Cut through the clutter of options and gain the trust of loyal customers.

The internet has changed the way consumers shop, presenting them with a seemingly endless variety of choices. No matter what type of business you run, there are always new companies offering a better – or at least cheaper – version of what you are already selling. 

The good news for companies is that this might not matter: millennials, studies have found, are the most brand-loyal generation out there. More than 50 percent of them say they are very loyal or quite loyal to their favorite brands. 

So how can your business cut through the clutter of options and gain the trust of these loyal customers? 

According to Will Fraser, CEO of customer-loyalty platform SaaSquatch, you first need to understand what actually inspires consumer commitment in the age of the internet.

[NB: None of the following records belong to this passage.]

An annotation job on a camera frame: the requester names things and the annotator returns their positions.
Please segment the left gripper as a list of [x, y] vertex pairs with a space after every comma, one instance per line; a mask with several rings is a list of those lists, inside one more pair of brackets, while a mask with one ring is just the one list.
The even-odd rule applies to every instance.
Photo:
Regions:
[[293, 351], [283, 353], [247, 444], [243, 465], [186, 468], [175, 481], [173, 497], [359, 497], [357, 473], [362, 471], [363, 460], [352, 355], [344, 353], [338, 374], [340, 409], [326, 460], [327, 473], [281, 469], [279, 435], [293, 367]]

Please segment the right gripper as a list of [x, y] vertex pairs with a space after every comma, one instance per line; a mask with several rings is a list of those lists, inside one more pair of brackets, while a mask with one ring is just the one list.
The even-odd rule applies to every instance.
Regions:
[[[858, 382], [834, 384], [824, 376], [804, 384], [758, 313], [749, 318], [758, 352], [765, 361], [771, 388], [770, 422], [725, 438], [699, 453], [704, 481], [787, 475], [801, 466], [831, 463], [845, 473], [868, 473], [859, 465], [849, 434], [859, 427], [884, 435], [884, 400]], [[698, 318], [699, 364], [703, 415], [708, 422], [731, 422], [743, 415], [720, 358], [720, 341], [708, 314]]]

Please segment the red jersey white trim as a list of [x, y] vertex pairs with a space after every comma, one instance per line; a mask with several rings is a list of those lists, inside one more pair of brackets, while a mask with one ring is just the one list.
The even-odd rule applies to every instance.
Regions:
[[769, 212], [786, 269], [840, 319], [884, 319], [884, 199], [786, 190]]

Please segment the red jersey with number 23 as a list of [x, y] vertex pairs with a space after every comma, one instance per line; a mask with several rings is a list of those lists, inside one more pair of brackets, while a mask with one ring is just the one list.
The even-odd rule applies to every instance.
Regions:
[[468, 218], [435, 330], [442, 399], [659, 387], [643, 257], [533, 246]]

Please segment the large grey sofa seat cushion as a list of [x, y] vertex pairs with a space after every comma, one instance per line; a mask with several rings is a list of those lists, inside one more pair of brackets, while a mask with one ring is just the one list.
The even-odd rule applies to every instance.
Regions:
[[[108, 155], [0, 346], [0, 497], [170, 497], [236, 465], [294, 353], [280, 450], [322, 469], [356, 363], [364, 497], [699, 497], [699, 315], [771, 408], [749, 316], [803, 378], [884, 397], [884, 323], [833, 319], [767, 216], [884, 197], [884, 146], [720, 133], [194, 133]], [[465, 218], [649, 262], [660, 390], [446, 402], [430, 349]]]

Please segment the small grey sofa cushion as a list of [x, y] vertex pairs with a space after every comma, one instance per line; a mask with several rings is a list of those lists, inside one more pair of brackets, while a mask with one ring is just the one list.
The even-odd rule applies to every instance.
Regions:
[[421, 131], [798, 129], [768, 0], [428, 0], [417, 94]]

Focus on customer experience

"User experience can be a key factor of customer loyalty," said Fraser. 

You can probably think of examples of this from your own experience as a consumer: when a company makes returns easy or their employees are always pleasant, you are more likely to choose them than the competition, regardless of other factors. 

Creating a positive customer experience is within your control, and Fraser emphasizes that businesses need to be alert to all its aspects, from making your website easy to use to resolving concerns efficiently. Otherwise, even loyal customers may hear about problems and be put off. 

"With the internet, consumers are always connected, have more data available than ever before and are quick to share good and bad experiences anywhere people will listen," explained Fraser. "This mean the cost of a bad customer experience is greater than ever before."

Offer the right rewards

When someone hears the words "customer loyalty program," rewards are probably the first thing they think of, says Fraser. 

"The challenge today is providing rewards that also work with your modern business model," he added. 

If you use a rewards program, choose one that inspires a long-term relationship with your customers. Customers who take advantage of a one-time or shotgun offers, for example, are unlikely to feel a strong sense of loyalty. 

Likewise, flashy tactics like points programs or gamification are unlikely to interest most consumers. 

"Points programs are great for your credit card ... however, this model just doesn't connect with the majority of modern products and services," Fraser said. "Badges and false gamification aren't fooling anyone these days. Don't try to make your website or app into a game, unless it is one." 

Instead, focus on rewards that fit both your customers' purchasing habits and the type of business you are running. These rewards, unlike one-time offers, inspire customers to keep coming back for future purchases. 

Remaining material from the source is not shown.